**TASK PROMPT**
Among the entries below, take the line with "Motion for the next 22" and the line with "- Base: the", and output them and every line between them exactly, with nothing else.

=== SOURCE DATA ===

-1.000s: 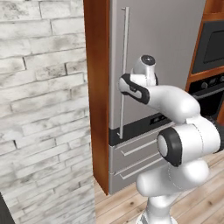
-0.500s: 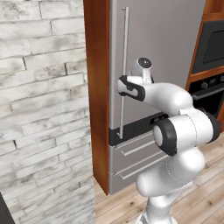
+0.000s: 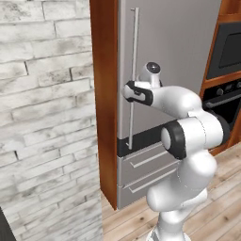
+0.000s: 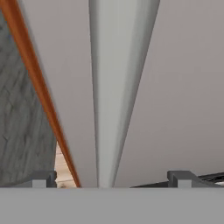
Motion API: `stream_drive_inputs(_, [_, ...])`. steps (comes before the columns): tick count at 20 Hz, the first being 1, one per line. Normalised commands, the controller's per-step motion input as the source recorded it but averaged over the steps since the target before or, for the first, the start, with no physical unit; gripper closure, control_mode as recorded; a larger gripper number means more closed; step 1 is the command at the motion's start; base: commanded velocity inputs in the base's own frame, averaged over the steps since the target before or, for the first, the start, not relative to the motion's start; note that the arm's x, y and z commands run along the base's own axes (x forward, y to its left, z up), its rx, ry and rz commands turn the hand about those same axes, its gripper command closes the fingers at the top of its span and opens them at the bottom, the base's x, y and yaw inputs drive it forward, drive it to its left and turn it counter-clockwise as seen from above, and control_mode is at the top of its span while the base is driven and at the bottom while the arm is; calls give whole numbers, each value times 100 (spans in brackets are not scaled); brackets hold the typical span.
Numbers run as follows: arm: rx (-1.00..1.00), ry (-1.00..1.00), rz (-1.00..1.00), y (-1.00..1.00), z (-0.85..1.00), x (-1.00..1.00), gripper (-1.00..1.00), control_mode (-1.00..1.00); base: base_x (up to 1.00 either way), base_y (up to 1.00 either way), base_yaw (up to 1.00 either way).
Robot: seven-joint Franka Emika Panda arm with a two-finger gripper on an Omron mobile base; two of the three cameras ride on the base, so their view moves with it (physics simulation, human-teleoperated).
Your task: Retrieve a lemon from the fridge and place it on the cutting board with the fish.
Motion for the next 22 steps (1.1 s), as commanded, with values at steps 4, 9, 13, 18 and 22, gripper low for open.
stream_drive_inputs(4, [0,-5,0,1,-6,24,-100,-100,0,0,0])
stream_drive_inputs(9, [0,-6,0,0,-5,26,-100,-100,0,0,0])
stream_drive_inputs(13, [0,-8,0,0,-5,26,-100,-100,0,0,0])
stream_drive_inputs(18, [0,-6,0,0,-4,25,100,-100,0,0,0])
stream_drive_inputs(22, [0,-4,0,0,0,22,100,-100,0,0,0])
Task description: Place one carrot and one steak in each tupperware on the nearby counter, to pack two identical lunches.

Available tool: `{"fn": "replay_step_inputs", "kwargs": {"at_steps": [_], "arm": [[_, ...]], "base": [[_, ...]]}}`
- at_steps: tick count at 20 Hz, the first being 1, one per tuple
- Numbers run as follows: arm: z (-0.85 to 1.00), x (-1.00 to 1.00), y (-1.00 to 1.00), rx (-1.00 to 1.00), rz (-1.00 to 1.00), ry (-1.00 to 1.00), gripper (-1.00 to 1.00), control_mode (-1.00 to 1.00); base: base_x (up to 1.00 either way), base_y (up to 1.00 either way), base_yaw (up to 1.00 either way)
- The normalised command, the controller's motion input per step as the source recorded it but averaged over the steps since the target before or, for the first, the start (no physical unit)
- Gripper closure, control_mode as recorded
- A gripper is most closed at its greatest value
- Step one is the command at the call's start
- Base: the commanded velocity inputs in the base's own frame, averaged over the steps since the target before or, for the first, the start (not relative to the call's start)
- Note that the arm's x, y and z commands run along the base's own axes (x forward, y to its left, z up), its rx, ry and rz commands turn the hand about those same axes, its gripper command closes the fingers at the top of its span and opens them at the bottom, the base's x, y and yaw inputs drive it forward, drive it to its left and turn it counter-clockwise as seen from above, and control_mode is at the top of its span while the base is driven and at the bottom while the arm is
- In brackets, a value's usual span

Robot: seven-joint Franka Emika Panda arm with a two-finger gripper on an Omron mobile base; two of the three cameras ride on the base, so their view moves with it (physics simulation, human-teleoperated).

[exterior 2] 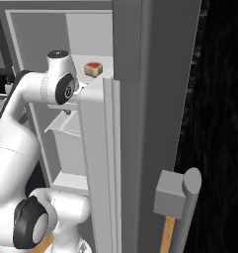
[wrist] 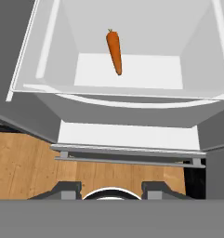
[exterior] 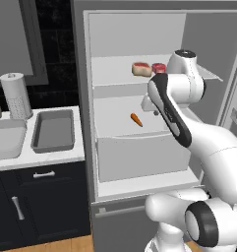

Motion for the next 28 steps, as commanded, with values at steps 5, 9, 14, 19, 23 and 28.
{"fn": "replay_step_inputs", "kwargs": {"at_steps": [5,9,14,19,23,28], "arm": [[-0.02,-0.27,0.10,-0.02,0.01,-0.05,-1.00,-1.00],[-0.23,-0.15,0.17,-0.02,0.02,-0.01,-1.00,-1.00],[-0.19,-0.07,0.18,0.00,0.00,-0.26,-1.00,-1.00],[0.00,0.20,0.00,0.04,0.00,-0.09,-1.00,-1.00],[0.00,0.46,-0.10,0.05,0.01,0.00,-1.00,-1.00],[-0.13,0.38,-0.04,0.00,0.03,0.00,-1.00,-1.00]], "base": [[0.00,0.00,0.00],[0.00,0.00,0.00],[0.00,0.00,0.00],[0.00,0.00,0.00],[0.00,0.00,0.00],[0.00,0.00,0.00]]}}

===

**RESPONSE TO THE EXERCISE**
Motion for the next 22 steps (1.1 s), as commanded, with values at steps 4, 9, 13, 18 and 22, gripper low for open.
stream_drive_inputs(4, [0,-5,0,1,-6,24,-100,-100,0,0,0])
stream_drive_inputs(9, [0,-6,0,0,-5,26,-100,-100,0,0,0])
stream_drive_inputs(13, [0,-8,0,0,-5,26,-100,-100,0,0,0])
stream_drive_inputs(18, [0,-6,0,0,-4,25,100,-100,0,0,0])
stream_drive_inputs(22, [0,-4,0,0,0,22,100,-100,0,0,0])
Task description: Place one carrot and one steak in each tupperware on the nearby counter, to pack two identical lunches.

Available tool: `{"fn": "replay_step_inputs", "kwargs": {"at_steps": [_], "arm": [[_, ...]], "base": [[_, ...]]}}`
- at_steps: tick count at 20 Hz, the first being 1, one per tuple
- Numbers run as follows: arm: z (-0.85 to 1.00), x (-1.00 to 1.00), y (-1.00 to 1.00), rx (-1.00 to 1.00), rz (-1.00 to 1.00), ry (-1.00 to 1.00), gripper (-1.00 to 1.00), control_mode (-1.00 to 1.00); base: base_x (up to 1.00 either way), base_y (up to 1.00 either way), base_yaw (up to 1.00 either way)
- The normalised command, the controller's motion input per step as the source recorded it but averaged over the steps since the target before or, for the first, the start (no physical unit)
- Gripper closure, control_mode as recorded
- A gripper is most closed at its greatest value
- Step one is the command at the call's start
- Base: the commanded velocity inputs in the base's own frame, averaged over the steps since the target before or, for the first, the start (not relative to the call's start)

The exercise requires nothing more than what has been given.